There is the already-highlighted challenge of corporate and personal avarice. Banks must guard against unnecessary peer pressure and mercantilism or undue emphasis on instant commercial success, both at the individual and the corporate levels. The bank is not just a profit-motive company but a sensitive social institution of public trust. Its licence for deposit collection from all and sundry carries with it the social responsibility for husbandry and efficient allocation of the mobilized funds to the production of needed goods and services for the growth and development of the economy. Nowhere should this mandate be more hallowed than an under-developing economy such as ours. Being liability-driven, the first objective of a bank should be to build the reputation of trust and fidelity among all stakeholders (which should soon be rewarded in maintenable deposits and elegant funding structure) upon which patronage would grow while profit definitely follows. A good number of the sticky non-performing loans in question might be traced to unethical conduct and to unbridled profit motive underlying speculative transactions, incomplete documentation, hasty disbursement and relentless accrual. Otherwise, the banks would not be as helpless as they seem. Conservatism is not synonymous with slothfulness which is counter-productive to the banking mission.

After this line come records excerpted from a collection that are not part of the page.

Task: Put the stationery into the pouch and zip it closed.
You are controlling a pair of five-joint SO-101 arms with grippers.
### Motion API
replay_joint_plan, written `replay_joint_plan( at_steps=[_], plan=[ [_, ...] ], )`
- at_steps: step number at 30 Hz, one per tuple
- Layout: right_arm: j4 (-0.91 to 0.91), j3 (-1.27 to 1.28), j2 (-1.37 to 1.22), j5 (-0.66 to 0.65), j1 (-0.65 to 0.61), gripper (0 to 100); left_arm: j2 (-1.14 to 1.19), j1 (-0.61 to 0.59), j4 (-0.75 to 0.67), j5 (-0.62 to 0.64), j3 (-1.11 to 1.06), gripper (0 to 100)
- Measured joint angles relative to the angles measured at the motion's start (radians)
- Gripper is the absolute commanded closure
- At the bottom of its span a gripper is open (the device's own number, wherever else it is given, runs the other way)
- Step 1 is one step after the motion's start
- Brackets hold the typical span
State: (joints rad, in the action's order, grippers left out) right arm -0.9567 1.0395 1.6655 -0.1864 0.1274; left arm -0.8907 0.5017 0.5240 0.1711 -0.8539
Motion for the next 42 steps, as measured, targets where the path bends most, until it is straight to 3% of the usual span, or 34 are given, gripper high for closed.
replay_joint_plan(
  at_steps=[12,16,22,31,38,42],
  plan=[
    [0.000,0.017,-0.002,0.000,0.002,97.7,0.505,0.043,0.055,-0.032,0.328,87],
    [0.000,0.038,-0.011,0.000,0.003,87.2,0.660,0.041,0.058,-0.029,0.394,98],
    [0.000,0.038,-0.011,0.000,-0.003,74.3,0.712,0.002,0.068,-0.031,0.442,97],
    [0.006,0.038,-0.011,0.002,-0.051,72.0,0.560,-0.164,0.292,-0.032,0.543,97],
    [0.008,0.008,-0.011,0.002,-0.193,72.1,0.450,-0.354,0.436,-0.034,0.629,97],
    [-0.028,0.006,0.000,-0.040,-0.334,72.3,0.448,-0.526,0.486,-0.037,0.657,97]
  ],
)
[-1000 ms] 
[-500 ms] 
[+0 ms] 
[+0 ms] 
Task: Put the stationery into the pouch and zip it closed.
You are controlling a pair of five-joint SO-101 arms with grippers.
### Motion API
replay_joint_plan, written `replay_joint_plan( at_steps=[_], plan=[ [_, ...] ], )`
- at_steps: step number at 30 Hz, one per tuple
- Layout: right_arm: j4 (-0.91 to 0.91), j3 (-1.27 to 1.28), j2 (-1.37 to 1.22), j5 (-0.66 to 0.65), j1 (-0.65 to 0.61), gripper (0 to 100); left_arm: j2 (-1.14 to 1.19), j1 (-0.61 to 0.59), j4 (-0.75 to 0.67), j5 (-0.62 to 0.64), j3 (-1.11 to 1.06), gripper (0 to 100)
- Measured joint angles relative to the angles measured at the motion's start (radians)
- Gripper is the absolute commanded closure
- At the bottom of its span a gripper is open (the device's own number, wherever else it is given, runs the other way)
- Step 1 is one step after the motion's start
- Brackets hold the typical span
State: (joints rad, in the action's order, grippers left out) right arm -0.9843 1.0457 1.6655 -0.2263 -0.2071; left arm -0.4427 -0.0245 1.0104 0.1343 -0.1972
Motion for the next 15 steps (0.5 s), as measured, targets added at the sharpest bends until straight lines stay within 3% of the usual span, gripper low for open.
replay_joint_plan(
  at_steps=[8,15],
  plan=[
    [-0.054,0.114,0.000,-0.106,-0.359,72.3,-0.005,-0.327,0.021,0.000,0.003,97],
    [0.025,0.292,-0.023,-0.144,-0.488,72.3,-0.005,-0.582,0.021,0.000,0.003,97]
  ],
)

The high and recurrent incidence of non-performing loans is also no less indicting of internal controllers, external auditors and Central Bank supervisors who have perennially failed to blow the whistle before it was too late. It is no less indicting of the Federal Government and its inconsistent monetary and fiscal policies and the attendant hostile environment which render some genuine borrowers unable to repay. Regrettably, the failure to highlight the terms of the published non-performing facilities is patronizing of the lenders, the Central Bank and all other parties while constituting an injustice to some of the debtors. Is it not a contract between the two principal parties, a joint venture of sorts, in which the bank is the senior venture, which should be ahead in the game and ought to take greater responsibility for default?

It is certainly more productive that all stakeholders, particularly, the banks and the government – which ultimately pay for it, albeit, with public funds – be made to address their respective wings in the root cause of perennial loan default among Nigerian borrowers, legally and technically, than to delight in passing the buck or engage in the trading of blame. Prevention is always better than cure.

• Nwosu, a finance consultant, wrote from Lagos.